Reputation: 231
I am using the CPAN XML::LibXML
module to process the XML data below. I need to to determine whether each element has a child element or not. Searching around I can't find any example for that purpose.
<A>
<ts>2012</ts>
<T>M1</T>
<T>M2</T>
<B>
<id>PC</id>
<r>10</r>
<r>30</r>
</B>
</A>
This is the Perl code I havae written
#!/usr/bin/perl
use strict;
use warnings;
use XML::LibXML;
my ($x,$elname,$haschild)= ();
my $parser = XML::LibXML->new();
my $npo = $parser->parse_file("test.xml");
my $rootel = $npo -> getDocumentElement();
$elname = $rootel -> nodeName();
print "Root name=$elname\n";
foreach $x ($rootel->childNodes) {
$elname = $x -> nodeName();
$haschild = $x->hasChildNodes;
print "Child name = $elname and has child = $haschild.\n" unless ($elname =~ /#text/i);
}
While I used childNodes
to go through each node, I just can't find an easy way to determine whether the node has a child or not.

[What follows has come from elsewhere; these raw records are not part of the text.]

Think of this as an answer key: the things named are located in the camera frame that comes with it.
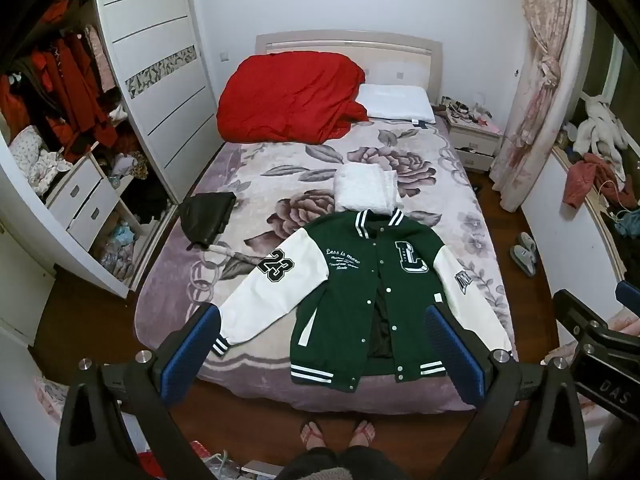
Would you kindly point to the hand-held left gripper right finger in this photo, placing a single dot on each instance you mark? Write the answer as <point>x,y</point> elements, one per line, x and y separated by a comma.
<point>460,355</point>

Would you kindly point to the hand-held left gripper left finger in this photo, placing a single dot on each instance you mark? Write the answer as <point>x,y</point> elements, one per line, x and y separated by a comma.
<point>192,352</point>

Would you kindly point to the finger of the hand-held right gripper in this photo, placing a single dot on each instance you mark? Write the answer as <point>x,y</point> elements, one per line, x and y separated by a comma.
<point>630,293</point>
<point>570,310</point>

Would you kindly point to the green and white varsity jacket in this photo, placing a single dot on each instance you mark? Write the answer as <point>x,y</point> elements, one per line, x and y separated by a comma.
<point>345,300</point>

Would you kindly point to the pile of mixed clothes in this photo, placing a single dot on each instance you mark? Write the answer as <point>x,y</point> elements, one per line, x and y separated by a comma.
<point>120,255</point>

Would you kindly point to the dark clothes heap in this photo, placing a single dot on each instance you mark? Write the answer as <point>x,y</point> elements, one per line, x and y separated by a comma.
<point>147,200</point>

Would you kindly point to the hanging red clothes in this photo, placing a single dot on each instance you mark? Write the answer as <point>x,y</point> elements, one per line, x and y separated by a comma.
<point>70,95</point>

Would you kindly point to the grey slipper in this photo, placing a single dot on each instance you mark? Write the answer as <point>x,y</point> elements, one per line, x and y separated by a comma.
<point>522,262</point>
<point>526,246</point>

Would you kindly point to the white window ledge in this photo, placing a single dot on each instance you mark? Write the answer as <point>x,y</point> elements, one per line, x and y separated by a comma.
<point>565,240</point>

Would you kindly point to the clear plastic wrapper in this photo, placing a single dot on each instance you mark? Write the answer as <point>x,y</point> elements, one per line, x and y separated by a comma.
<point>216,466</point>

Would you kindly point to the person's right foot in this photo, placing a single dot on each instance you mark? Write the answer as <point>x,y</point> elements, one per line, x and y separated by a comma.
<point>363,432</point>

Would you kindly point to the person's foot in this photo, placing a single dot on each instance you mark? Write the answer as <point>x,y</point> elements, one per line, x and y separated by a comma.
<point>363,432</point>
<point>312,436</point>

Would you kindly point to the flat white box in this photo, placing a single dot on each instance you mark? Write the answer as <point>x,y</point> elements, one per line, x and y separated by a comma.
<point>260,471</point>

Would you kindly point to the black garment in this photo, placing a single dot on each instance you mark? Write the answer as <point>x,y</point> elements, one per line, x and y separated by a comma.
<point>207,215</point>

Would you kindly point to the person's left foot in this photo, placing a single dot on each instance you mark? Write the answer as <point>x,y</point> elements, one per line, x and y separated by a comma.
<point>312,436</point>

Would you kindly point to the person's dark trousers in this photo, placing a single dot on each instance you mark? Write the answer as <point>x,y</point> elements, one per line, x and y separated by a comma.
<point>340,466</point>

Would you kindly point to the white plush toy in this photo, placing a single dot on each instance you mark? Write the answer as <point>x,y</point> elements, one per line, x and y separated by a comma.
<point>600,125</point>

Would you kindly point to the white folded garment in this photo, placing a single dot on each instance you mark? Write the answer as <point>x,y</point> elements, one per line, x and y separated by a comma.
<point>367,190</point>

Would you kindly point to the white nightstand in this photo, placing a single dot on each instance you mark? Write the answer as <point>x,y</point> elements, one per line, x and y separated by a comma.
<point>472,142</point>

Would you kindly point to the white wardrobe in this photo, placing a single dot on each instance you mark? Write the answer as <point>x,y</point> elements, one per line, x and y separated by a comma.
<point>25,220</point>

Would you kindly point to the pile of small toiletries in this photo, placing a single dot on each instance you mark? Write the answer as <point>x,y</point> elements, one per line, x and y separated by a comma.
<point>465,110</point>

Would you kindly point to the floral patterned bedding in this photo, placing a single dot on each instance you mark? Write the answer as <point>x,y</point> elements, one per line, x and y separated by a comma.
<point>30,152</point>

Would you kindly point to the white pillow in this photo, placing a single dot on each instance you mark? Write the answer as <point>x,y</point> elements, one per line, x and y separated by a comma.
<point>395,102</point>

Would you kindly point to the pink floral curtain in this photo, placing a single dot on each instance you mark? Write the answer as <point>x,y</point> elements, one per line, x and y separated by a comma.
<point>540,35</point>

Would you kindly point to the red duvet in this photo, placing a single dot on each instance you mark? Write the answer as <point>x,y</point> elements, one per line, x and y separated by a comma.
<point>290,95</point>

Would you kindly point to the white sliding wardrobe door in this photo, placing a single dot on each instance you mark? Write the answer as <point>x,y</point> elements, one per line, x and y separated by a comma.
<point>160,75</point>

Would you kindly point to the bed with beige headboard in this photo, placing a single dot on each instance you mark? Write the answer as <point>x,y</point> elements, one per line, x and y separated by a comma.
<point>350,50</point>

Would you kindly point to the white window frame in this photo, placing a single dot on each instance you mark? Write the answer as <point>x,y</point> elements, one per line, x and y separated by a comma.
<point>612,75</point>

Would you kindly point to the white wall outlet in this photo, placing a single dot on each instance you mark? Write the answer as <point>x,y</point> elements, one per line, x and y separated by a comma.
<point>482,96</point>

I am expecting to get result after looping through all the nodes that:
A: Has children
ts: Has none
T: has none
T: has none
B: Has children
id: Has none
r: Has none
r: Has none
The result I am getting is like this:
Root name=A
Child name = ts and has child = 1.
Child name = T and has child = 1.
Child name = T and has child = 1.
Child name = B and has child = 1.
It seems all nodes return true after the hasChildNodes
condition check.
Upvotes: 2
Views: 4636
Reputation: 2034
If you just need to know if a child node exists then the test:
$node->exists('*')
would be more efficient than:
$node->findnodes('*')->size
because it would exit as soon as the first node had been found.
Upvotes: 1
Reputation: 126742
What you are asking for is the number of child elements of a node. The child nodes would include text and insignificant whitespace.

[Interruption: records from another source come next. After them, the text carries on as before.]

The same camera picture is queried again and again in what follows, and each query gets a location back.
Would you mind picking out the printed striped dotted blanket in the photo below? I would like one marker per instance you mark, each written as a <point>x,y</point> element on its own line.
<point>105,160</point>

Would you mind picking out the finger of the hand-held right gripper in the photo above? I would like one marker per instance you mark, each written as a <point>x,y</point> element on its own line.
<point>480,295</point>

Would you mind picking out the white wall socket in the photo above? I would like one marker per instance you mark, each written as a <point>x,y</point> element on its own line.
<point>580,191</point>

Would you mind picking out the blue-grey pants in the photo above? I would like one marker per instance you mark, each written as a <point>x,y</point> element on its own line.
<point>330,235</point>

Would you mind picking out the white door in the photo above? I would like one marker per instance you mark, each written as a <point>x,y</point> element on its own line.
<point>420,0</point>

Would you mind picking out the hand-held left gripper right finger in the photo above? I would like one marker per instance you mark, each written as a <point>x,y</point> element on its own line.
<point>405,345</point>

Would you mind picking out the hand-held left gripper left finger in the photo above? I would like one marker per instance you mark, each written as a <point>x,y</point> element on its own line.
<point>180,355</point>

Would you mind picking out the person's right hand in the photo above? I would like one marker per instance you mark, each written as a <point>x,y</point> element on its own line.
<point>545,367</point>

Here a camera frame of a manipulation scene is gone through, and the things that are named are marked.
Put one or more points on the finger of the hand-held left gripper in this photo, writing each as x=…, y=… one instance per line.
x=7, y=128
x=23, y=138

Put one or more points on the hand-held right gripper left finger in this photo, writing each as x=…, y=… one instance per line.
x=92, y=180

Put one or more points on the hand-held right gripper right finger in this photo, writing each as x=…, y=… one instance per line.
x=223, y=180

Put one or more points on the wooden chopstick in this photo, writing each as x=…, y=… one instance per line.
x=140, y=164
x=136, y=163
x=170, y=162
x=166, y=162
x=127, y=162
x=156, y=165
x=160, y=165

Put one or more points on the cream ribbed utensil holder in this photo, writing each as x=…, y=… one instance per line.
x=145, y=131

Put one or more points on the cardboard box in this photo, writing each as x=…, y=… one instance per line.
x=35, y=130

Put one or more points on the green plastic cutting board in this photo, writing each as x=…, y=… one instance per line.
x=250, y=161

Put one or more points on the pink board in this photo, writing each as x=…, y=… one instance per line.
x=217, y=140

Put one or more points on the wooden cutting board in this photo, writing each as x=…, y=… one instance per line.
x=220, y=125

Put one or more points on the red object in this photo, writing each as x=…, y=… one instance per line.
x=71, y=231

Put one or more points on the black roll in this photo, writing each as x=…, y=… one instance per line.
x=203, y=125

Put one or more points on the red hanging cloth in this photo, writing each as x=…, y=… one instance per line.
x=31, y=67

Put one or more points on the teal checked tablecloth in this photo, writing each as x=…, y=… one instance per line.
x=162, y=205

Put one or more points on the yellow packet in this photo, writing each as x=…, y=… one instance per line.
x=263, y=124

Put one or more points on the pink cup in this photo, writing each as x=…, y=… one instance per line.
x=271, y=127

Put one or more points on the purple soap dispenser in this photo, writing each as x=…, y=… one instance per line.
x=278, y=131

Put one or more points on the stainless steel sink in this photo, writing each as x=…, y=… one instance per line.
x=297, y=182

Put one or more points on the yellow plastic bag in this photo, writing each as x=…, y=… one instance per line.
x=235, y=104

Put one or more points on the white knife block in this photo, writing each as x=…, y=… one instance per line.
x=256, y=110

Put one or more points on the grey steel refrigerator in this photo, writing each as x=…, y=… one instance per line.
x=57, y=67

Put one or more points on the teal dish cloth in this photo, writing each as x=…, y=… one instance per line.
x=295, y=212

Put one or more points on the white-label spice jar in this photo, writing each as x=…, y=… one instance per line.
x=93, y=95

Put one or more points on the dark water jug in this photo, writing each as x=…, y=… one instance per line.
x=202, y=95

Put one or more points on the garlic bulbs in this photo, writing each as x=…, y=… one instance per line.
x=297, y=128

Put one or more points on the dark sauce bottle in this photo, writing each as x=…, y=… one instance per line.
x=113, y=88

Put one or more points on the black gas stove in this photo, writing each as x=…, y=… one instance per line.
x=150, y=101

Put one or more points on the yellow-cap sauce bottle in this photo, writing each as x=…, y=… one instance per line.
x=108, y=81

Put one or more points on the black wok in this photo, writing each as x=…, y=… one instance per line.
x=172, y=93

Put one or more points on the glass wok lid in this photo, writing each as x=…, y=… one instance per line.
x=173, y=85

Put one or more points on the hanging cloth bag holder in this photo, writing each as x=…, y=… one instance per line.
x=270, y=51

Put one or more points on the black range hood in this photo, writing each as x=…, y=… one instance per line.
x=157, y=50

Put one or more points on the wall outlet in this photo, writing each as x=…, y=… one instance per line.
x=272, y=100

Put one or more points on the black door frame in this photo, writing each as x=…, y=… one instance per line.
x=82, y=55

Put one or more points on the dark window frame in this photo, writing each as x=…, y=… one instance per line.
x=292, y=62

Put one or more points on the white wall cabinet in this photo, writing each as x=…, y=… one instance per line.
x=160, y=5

The easiest way to count the number of child elements a node has is to use findnodes('*')->size
as the XPath expression *
counts only child elements.
Here is some code that does what you describe
use v5.14;
use warnings;
use XML::LibXML;
my $xml = XML::LibXML->load_xml(string => <<XML);
<A>
<ts>2012</ts>
<T>M1</T>
<T>M2</T>
<B>
<id>PC</id>
<r>10</r>
<r>30</r>
</B>
</A>
XML
my $nodes = $xml->findnodes('//*');
foreach my $node ($nodes->get_nodelist) {
my $children;
for ($node->findnodes('*')->size) {
$children = 'none' when 0;
$children = '1 child' when 1;
default { $children = "$_ children" }
}
printf "%s: has %s\n", $node->localname, $children;
}
output
A: has 4 children
ts: has none
T: has none
T: has none
B: has 3 children
id: has none
r: has none
r: has none
Upvotes: 5
Reputation: 241968
What about the hasChildNodes
method?
use XML::LibXML;
my $xml = XML::LibXML->createDocument;
$xml->setDocumentElement($xml->createElement('root'));
$xml->documentElement->addChild($xml->createElement('son'));
for my $node ($xml->documentElement,
$xml->documentElement->firstChild) {
print $node->hasChildNodes, "\n";
}
Prints
1
0
Keep in mind that a text node is a child node, too (i.e. node and element are different notions).